Read through the material below and find each line that has the word "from"; copy it.
━━━━━━━━━━
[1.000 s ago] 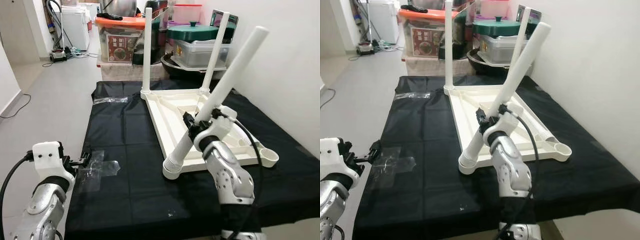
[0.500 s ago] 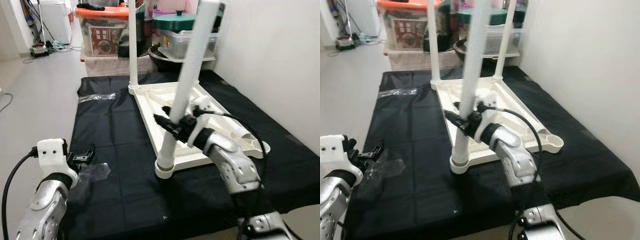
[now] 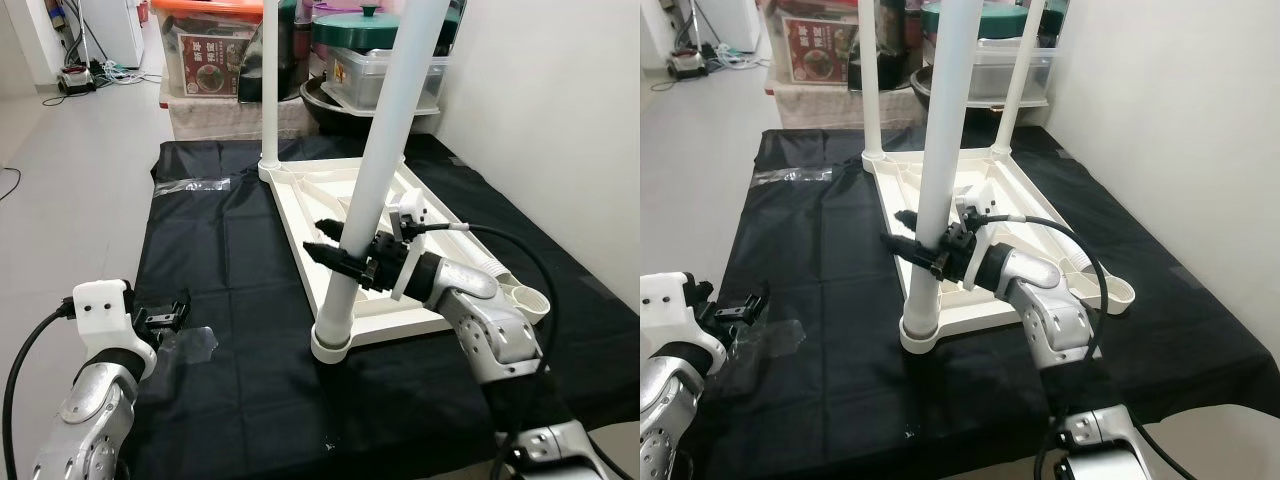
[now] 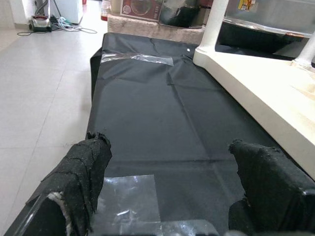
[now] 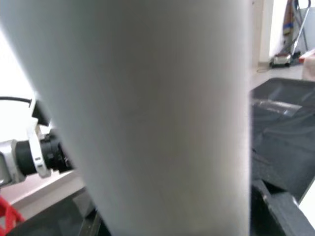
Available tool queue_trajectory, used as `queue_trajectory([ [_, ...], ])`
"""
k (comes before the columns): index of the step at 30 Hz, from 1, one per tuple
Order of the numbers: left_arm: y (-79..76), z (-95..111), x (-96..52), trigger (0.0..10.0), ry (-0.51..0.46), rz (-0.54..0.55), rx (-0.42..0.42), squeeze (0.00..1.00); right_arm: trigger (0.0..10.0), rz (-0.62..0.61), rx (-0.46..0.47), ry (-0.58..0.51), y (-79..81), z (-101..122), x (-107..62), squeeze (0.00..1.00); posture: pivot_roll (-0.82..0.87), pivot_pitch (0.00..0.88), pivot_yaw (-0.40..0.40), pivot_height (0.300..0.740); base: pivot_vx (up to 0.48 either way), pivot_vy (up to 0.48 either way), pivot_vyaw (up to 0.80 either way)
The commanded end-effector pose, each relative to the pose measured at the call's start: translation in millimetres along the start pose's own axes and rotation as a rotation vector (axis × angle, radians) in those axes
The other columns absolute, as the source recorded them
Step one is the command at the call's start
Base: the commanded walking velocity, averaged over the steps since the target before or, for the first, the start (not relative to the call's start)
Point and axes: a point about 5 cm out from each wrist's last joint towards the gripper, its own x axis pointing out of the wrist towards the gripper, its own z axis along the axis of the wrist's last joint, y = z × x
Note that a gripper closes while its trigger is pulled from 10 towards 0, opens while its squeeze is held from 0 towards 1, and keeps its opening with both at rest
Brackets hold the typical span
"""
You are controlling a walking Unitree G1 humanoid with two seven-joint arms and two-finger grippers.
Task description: Building children table
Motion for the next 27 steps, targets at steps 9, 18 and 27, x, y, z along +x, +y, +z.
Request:
queue_trajectory([
  [9, -1.0, -4, 2.5, 10.0, 0.017, -0.007, -0.019, 0.00, 10.0, -0.065, 0.091, 0.025, 11.0, -31, -8.6, 0.00, 0.05, 0.000, -0.077, 0.740, 0.000, 0.000, 0.00],
  [18, 3.3, -1, 3.1, 10.0, 0.008, 0.008, -0.014, 0.00, 10.0, -0.180, 0.076, -0.029, 3.5, -33, -7.9, 0.00, 0.06, 0.000, -0.087, 0.740, 0.000, 0.000, 0.00],
  [27, 4.6, -2, 2.0, 10.0, 0.012, 0.011, -0.018, 0.00, 10.0, -0.135, 0.076, 0.001, 15.1, -39, -10.2, 0.00, 0.06, 0.000, -0.084, 0.740, 0.000, 0.000, 0.00],
])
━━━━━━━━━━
▸ REPLY:
k (comes before the columns): index of the step at 30 Hz, from 1, one per tuple
Point and axes: a point about 5 cm out from each wrist's last joint towards the gripper, its own x axis pointing out of the wrist towards the gripper, its own z axis along the axis of the wrist's last joint, y = z × x
Note that a gripper closes while its trigger is pulled from 10 towards 0, opens while its squeeze is held from 0 towards 1, and keeps its opening with both at rest

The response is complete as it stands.